Le capital serait toujours plus favorisé aussi par une fiscalité de complaisance. La France, qui est pourtant déjà une « terre d’asile » pour les investisseurs étrangers, et une de leurs premières destinations, deviendrait un véritable paradis fiscal. En particulier, il faudrait, selon Sarkozy, « réduire les impôts qui pèsent sur les entreprises : notamment faire converger le taux de l’impôt sur les sociétés avec celui de la moyenne des pays de l’Union européenne à 15 » . Cette proposition impliquerait de faire passer ce taux de 34 % aujourd’hui (il a déjà baissé de 10 points en vingt ans de politiques néolibérales) à 25 %. En attendant sans doute d’autres baisses, selon le modèle irlandais (12 %).

Autrement dit, au lieu de combattre le dumping social en Europe (et dans le monde), on déciderait ­ mais ce sont aussi des idées du Medef ­ de suivre la pente du moins-disant fiscal, social et écologique.

Par ailleurs, la fiscalité des particuliers, qui a outrageusement favorisé les plus riches ces dernières années, continuerait à avantager toujours plus ces derniers, par l’introduction d’un « bouclier » fiscal encore plus faible, intégrant la CSG et la CRDS, et par la quasi-suppression de l’ISF et des droits de succession. Même le magazine l’Expansion défendait le 27 septembre 2006 les droits de succession ^2, montrant notamment que leur suppression « creuserait les écarts de fortune. Or, depuis un siècle, en France comme aux États-Unis, ils servent non seulement à remplir les caisses de l’État, mais surtout à redistribuer un peu les cartes sociales au moment d’un décès. Selon Didier Migaud, député PS, la suppression des droits de succession substituerait la culture de la rente à celle du travail ». Un autre bel exemple de défense de la valeur travail !

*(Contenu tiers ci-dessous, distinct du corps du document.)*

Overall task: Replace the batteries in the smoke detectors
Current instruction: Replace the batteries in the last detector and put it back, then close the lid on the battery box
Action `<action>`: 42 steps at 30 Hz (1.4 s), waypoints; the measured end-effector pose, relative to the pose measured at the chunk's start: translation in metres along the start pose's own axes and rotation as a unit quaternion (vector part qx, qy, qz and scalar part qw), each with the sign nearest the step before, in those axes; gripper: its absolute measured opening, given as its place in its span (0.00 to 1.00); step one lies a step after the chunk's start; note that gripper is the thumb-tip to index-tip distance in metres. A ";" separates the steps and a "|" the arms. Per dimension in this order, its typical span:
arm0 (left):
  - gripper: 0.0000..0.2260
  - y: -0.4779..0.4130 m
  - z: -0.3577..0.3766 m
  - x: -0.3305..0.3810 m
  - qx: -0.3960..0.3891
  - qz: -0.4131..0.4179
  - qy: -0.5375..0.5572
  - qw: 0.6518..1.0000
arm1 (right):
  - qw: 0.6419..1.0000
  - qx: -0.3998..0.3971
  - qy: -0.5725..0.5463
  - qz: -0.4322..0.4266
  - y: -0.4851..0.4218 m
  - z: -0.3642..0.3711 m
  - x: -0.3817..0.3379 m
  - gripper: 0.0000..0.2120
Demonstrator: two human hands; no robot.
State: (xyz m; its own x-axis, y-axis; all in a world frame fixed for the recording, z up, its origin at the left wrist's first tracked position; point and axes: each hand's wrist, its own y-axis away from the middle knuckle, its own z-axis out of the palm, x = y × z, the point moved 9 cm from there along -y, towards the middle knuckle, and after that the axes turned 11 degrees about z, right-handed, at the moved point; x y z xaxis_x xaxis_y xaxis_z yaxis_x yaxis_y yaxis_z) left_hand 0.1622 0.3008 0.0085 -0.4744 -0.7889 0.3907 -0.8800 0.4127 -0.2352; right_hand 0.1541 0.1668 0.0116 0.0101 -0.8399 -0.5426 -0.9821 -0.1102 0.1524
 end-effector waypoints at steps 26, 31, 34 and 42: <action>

Dualisme croissant, encore, par la destruction de services publics pourtant bien mal en point, mais qui restent des remparts contre le creusement des inégalités d’accès aux soins, à l’éducation, au logement et à bien d’autres droits fondamentaux. Ne pas remplacer un fonctionnaire sur deux partant à la retraite, surtout dans une période où ces départs seront plus nombreux, c’est une politique à la Thatcher-Bush, qui multipliera les exclusions.

Rien (en dehors d’un parti pris favorable aux grandes entreprises) ne concerne un autre grand domaine où l’égalité reste à conquérir : le développement sur tout le territoire (et non pas seulement pour ceux qui ont les moyens) de services de la petite enfance et de la dépendance, considérés comme des droits et comme des conditions, en particulier, d’une plus grande égalité entre les femmes et les hommes. Et d’ailleurs, dans ce dernier domaine, tout indique que les femmes seraient (avec les chômeurs et les immigrés) les premières victimes de ces orientations néoconservatrices, avec l’explosion programmée du temps partiel contraint et le « contrat unique », laissant aux employeurs toute latitude d’exploiter et de licencier les plus faibles sur le marché du travail.

Ne parlons pas des inégalités qui frapperaient durement les immigrés « non choisis », les bénéficiaires de l’aide médicale d’État, et tous ceux qui seraient suspectés de porter des gènes douteux…

Les antilibéraux et les altermondialistes, quels qu’aient été leur choix au premier tour, doivent barrer la route à la régression sociale programmée.